На Бугор я поднялась в сопровождении белой, как облако, собаки неземной красоты. Неторопливо пошли мы по высокому берегу над рекой, смотря, как плещет внизу вода Москва-реки, как темнеет фиолетовый фильтр небесного свода и как меняют цвет пронзающие его солнечные лучи. Спустились на набережную, поднялись вверх по Саввинскому переулку, свернули налево, в Тружеников. Вот двухэтажный деревянный дом с истертыми каменными ступенями и отдельным входом на второй этаж, в мезонин. Краска café au lait [161] облупилась, но та, что обнажалась под ней, была точно того же тона — светлого, особого оттенка ухоженного женского тела, хороших кружев, дорогого белья. В этом домике, там, наверху, в мезонине, жила, кажется, когда-то мамина учительница музыки… Как странно, — подумала я. — Как же все это странно!

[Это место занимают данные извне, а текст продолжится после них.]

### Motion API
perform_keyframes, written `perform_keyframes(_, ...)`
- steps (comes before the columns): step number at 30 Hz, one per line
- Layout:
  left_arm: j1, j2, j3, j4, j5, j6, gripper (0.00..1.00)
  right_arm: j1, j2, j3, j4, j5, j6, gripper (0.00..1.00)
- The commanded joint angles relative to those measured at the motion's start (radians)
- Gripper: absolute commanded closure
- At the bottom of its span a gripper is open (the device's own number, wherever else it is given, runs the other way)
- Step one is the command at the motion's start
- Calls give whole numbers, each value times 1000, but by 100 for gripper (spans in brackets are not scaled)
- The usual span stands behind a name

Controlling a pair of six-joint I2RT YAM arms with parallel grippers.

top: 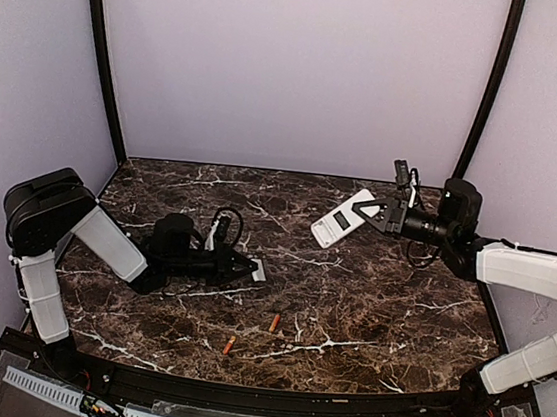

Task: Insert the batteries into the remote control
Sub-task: Place the battery cover at the center of the board, then pass from the right arm to the left

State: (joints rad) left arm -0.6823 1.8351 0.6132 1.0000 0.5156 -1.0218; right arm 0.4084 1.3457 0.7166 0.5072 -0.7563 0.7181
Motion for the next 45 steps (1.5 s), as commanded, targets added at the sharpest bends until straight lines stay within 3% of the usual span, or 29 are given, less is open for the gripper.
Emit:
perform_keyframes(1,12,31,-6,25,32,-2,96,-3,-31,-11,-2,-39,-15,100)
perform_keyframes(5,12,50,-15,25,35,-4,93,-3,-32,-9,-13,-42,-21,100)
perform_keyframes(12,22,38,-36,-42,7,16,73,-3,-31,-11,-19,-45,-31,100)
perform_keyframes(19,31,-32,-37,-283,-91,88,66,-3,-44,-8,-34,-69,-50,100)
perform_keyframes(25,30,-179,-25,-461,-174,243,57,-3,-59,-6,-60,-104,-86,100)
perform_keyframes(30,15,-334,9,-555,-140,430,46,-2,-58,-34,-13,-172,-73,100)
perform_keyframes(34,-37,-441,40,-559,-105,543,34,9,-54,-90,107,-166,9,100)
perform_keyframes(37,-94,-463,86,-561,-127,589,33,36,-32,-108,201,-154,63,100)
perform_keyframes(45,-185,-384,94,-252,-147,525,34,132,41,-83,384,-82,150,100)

Собака выступала впереди, ставя лапы размеренно и точно, как львица, низко наклонив красивую голову. Длинная белоснежная шерсть отливала серебром. Переулок был пуст. Под ногами шуршали опавшие с тополей цветочные побеги, выпустившие облачный пух еще месяц назад, а теперь усохшие, серые.
Вот началась ограда фабрики «Малютка». Сама фабрика, еще на моей памяти пуговичная, производила теперь распашонки и ползунки, но прежде была телом церкви. Церкви Воздвижения Креста Господня. Так говорила тетя Маша, милая моя няня. Вот уж больше десяти лет, как покоится Мария Андреевна Губанова рядом с бабушкой и дедушкой моими, в Востряково, под серым камнем. А тут — ни купола, ни креста. Приземистый каменный дом с плоской крышей. Серый булыжный двор. Простая ограда — старинные каменные столбы, между ними — чугунные решетки, прутья заострены копьями. Вот ворота. Врата. Белокаменной аркой изогнутый вход. Закрыты, заперты. Чугунные решетки замкнуты крупным висячим замком. Увито все плющом — нет, не плющом, хмелем. Шишки светло-зеленые, гладкие, чуть прозрачны, золотыми лучами просвечены, как виноград. Я остановилась и заглянула во двор.
Дорога, вымощенная плоскими каменными плитами, огибала стену обезглавленного храма и уходила вверх, в небо, к солнцу. Солнце, уже низко стоя над горизонтом, расплавленным золотом заливало дорогу, но не ослепляло, а тихо привечало и грело душу. Я прислонилась лбом к теплой решетке. Щеку задел шершавый побег хмеля, пощекотал вьющимся усом.